▶ **Data**
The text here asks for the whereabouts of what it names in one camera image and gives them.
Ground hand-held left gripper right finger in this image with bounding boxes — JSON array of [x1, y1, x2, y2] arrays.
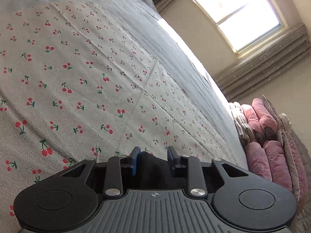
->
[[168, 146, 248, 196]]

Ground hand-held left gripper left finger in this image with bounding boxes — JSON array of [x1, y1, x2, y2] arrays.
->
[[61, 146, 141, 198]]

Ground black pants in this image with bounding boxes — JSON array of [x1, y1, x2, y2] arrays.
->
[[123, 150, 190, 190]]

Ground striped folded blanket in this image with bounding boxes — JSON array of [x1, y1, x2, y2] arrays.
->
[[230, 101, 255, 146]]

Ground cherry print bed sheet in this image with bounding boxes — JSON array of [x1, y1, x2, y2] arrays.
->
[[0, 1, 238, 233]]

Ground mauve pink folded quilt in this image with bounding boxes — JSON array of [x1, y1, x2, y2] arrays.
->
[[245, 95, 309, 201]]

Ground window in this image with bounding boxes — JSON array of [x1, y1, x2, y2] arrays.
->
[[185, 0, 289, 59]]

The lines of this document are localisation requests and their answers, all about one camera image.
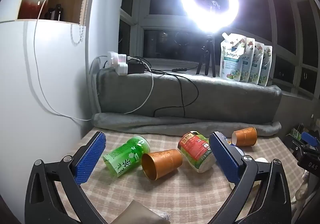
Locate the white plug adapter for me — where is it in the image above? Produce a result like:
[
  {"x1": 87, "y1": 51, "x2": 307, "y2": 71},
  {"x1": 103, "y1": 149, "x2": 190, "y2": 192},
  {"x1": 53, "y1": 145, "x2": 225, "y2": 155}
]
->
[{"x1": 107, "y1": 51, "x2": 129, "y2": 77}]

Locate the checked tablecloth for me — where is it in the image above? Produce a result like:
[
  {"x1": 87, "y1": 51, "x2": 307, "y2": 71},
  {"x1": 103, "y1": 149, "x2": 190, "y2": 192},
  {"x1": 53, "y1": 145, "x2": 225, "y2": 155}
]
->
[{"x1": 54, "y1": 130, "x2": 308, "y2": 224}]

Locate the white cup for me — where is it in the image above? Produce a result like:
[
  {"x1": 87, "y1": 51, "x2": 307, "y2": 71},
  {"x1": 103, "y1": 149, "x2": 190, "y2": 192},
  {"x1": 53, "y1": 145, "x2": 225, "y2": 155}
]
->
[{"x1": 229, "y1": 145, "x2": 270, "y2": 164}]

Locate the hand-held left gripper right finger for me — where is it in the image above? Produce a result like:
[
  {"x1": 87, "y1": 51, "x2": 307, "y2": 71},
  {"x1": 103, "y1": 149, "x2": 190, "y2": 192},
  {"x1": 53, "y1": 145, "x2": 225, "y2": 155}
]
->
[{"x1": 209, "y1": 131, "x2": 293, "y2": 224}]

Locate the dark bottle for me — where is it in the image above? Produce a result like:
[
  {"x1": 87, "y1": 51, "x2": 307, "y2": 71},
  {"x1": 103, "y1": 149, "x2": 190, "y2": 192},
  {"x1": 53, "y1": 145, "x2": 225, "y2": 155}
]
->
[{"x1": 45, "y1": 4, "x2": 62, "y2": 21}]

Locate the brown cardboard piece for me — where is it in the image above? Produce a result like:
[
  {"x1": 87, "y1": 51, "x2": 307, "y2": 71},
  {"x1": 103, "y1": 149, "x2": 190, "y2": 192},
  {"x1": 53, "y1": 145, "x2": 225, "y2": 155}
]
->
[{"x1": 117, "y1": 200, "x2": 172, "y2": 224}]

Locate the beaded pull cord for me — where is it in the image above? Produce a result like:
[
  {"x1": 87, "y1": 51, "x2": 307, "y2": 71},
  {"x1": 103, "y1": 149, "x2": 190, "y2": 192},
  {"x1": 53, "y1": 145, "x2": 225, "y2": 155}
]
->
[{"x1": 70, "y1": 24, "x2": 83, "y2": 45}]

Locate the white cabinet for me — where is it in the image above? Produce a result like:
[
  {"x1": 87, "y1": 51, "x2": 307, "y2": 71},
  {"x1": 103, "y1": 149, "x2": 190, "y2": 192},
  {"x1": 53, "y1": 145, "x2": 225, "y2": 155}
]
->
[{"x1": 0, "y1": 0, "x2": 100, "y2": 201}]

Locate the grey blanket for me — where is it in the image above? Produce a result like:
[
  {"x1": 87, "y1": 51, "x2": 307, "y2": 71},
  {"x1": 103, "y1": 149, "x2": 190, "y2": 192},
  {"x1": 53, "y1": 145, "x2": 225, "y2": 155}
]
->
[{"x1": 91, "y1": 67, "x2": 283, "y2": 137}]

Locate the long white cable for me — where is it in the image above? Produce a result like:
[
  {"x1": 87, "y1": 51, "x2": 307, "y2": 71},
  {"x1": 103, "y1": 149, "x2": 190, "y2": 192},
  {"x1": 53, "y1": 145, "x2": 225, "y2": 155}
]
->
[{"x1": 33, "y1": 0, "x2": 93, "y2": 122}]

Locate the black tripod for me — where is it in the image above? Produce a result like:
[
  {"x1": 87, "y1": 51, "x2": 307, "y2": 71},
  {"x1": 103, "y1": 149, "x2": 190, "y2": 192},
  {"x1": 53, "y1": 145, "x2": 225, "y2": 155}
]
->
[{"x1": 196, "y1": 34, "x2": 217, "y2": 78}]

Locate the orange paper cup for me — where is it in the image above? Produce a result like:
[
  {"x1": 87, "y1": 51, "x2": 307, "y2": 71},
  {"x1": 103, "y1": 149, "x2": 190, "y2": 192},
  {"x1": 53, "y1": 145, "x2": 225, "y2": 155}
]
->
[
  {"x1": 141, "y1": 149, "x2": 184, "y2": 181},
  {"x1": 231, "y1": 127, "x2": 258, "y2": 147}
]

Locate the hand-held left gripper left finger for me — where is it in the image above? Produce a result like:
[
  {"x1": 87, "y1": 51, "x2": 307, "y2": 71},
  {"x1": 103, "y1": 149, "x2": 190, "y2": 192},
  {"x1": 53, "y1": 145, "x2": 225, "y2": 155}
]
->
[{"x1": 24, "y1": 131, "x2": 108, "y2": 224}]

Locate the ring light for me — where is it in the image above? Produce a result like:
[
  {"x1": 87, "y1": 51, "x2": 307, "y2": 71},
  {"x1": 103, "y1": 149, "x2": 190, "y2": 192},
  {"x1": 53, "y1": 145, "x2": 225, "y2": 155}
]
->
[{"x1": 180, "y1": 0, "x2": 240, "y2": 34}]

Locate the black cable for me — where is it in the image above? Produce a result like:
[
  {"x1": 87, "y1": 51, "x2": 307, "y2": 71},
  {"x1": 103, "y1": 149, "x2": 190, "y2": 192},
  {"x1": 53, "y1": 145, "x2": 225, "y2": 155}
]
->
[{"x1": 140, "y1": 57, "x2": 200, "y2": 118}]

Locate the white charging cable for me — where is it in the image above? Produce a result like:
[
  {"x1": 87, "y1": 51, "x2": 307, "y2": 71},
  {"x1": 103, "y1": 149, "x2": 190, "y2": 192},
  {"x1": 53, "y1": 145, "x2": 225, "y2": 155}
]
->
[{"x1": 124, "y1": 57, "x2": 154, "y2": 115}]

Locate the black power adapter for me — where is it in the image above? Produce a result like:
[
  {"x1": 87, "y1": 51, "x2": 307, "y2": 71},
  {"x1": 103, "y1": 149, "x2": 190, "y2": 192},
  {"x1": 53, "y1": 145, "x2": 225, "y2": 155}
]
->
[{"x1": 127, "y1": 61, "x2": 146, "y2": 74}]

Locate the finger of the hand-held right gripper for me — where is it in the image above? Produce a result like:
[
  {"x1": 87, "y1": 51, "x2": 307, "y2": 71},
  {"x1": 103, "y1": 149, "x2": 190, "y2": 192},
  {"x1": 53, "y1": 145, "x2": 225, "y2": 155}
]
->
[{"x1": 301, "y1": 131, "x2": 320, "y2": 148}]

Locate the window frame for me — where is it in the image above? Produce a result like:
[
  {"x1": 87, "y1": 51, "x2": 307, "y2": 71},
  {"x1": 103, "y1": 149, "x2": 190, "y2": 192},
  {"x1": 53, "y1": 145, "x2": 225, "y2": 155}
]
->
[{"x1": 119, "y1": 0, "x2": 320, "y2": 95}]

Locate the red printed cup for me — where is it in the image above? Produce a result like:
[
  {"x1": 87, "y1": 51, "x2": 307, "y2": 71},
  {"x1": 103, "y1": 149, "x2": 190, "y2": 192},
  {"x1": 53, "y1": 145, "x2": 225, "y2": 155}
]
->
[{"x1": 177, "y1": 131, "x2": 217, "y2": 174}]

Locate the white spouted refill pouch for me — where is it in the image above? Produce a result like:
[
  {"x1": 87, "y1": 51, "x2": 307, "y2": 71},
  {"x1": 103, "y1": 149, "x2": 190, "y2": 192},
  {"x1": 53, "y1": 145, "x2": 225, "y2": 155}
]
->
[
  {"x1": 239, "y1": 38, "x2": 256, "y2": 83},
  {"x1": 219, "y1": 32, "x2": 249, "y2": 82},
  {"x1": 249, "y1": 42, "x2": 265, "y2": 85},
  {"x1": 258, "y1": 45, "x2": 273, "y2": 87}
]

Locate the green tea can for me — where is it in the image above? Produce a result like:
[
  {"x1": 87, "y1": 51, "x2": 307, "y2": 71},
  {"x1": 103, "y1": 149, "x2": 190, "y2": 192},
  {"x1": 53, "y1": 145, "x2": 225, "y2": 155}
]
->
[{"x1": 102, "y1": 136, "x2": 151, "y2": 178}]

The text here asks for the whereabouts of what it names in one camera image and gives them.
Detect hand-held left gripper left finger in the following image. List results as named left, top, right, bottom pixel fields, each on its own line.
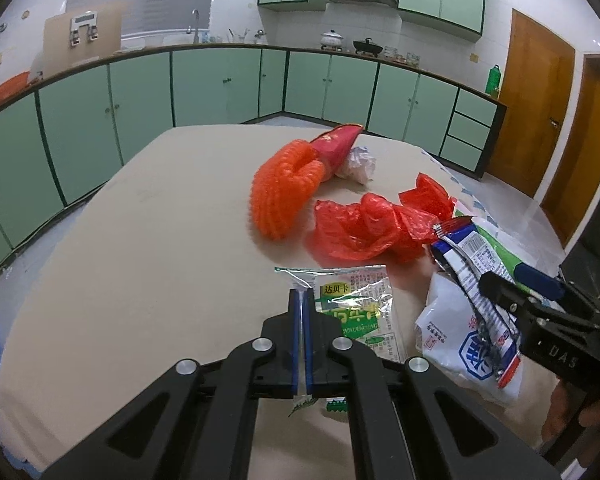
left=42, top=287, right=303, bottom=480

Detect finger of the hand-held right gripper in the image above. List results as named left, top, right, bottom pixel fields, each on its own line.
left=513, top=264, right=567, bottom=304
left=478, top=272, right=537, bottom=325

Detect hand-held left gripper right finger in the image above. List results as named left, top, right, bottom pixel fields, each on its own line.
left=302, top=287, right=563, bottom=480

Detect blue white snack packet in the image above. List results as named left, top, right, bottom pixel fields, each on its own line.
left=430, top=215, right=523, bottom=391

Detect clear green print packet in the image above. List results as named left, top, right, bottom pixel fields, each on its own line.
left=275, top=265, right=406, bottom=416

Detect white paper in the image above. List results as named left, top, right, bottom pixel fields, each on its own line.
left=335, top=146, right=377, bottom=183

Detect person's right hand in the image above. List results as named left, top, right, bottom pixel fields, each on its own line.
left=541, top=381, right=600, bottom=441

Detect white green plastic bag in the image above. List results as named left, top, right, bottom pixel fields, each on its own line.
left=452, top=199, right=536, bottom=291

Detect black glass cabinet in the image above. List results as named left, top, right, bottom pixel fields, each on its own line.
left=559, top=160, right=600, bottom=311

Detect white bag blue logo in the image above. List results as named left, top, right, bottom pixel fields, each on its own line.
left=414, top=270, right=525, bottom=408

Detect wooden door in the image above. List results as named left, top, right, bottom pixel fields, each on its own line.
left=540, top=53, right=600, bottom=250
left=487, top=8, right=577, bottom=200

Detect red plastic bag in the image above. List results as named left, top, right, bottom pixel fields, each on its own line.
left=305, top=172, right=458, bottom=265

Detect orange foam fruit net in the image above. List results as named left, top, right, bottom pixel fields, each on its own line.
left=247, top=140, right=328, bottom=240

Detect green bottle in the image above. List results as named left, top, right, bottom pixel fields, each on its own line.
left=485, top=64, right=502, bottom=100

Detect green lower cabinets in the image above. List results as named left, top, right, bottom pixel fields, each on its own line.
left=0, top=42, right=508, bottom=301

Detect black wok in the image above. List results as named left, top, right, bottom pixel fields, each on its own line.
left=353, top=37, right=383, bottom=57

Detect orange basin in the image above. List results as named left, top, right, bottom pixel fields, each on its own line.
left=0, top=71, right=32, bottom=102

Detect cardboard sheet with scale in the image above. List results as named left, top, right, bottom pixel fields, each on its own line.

▶ **What is expected**
Please restate the material above line by line, exactly, beginning at its first line and ending with the line that contains "The lines of", without any pictures.

▶ **Task solution**
The text here asks for the whereabouts of what it names in one camera image and gives them.
Ground hand-held left gripper right finger in this image with bounding boxes — JSON array of [x1, y1, x2, y2] arrays.
->
[[168, 146, 248, 196]]

Ground hand-held left gripper left finger in this image with bounding boxes — JSON array of [x1, y1, x2, y2] arrays.
->
[[61, 146, 141, 198]]

Ground black pants in this image with bounding boxes — JSON array of [x1, y1, x2, y2] arrays.
->
[[123, 150, 190, 190]]

Ground striped folded blanket in this image with bounding boxes — JSON array of [x1, y1, x2, y2] arrays.
->
[[230, 101, 255, 146]]

Ground cherry print bed sheet in this image with bounding boxes — JSON array of [x1, y1, x2, y2] arrays.
->
[[0, 1, 238, 233]]

Ground mauve pink folded quilt in this image with bounding boxes — JSON array of [x1, y1, x2, y2] arrays.
->
[[245, 95, 309, 201]]

Ground window in this image with bounding boxes — JSON array of [x1, y1, x2, y2] arrays.
->
[[185, 0, 289, 59]]

The lines of this document are localisation requests and their answers, all about one camera image.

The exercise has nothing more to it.